Run the full weekly pipeline with:

python3 Scripts/13_run_weekly_pipeline.py

Useful options:

python3 Scripts/13_run_weekly_pipeline.py --skip-archive
python3 Scripts/13_run_weekly_pipeline.py --archive-dry-run
python3 Scripts/13_run_weekly_pipeline.py --skip-neon-upload

Directory Structure

Path Purpose
arcshiftwrap/ Installable Arctic Shift client package
Scripts/ End-to-end pipeline stages and maintenance jobs
Notebooks/ Benchmarking, analysis, and debugging notebooks
Docs/ Project documentation and API notes
LLM results/ Shareable benchmark inputs, outputs, evaluation CSVs, and GPT batch artifacts
plots/ Generated charts and benchmark figures
Prompts/ Prompt templates and label schema files
Setup/ Environment bootstrap scripts and model installers

Generated data, database files, and other run artifacts are intentionally omitted from this overview because they are created locally and excluded from version control.

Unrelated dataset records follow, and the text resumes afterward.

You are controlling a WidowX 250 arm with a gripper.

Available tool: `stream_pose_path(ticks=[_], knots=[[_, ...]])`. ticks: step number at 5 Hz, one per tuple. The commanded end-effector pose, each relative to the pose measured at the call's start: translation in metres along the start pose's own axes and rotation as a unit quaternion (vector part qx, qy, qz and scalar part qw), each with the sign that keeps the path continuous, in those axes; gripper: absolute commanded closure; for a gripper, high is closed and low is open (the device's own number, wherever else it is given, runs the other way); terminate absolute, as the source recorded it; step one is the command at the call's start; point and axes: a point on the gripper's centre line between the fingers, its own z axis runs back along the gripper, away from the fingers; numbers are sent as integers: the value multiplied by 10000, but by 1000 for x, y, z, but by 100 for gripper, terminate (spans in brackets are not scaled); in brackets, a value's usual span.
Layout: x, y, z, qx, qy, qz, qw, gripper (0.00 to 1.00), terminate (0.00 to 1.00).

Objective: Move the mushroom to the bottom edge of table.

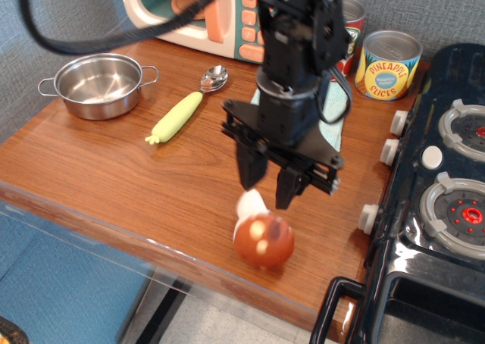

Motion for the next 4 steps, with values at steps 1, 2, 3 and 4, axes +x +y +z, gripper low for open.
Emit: stream_pose_path(ticks=[1,2,3,4], knots=[[-2,9,20,39,-286,101,9995,0,0],[-2,9,20,39,-286,101,9995,0,0],[-2,9,20,39,-286,101,9995,0,0],[-2,9,20,39,-286,101,9995,0,100]])
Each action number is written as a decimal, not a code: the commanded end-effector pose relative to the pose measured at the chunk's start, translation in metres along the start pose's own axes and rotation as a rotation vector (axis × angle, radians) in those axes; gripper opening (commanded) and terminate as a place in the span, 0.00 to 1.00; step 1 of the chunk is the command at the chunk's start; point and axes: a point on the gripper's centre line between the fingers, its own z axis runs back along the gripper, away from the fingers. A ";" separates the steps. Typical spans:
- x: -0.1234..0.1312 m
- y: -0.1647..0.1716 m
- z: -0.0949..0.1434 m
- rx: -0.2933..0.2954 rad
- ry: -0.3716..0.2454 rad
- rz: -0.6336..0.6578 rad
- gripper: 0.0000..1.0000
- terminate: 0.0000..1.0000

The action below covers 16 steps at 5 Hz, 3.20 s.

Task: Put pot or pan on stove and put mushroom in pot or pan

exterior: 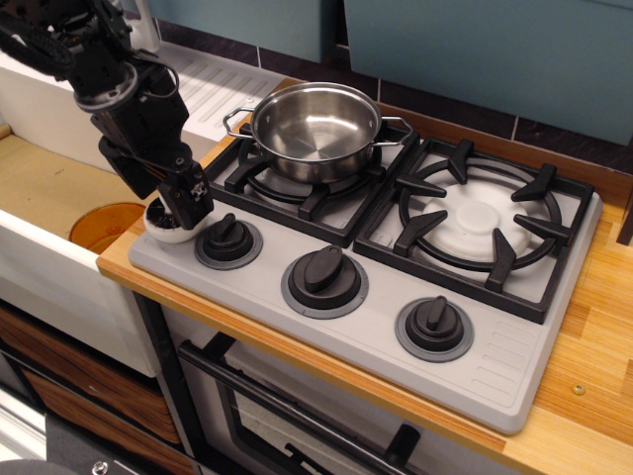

The top-level LLM results/ directory is kept in version control so benchmark inputs and outputs remain easy to access.

Setup

1. Prepare Ollama models

This helper script installs Ollama if needed, starts the service when possible, and downloads any missing local models:

python Setup/download_ollama_models.py

2. Verify Ollama is running

curl http://localhost:11434/api/tags

If Ollama is working, you should see a JSON response.

3. Notes

  • If you see connection refused, start Ollama with ollama serve.
  • The downloader skips models that are already installed.
  • Large local models such as llama3.1:70b may require significant RAM and disk space.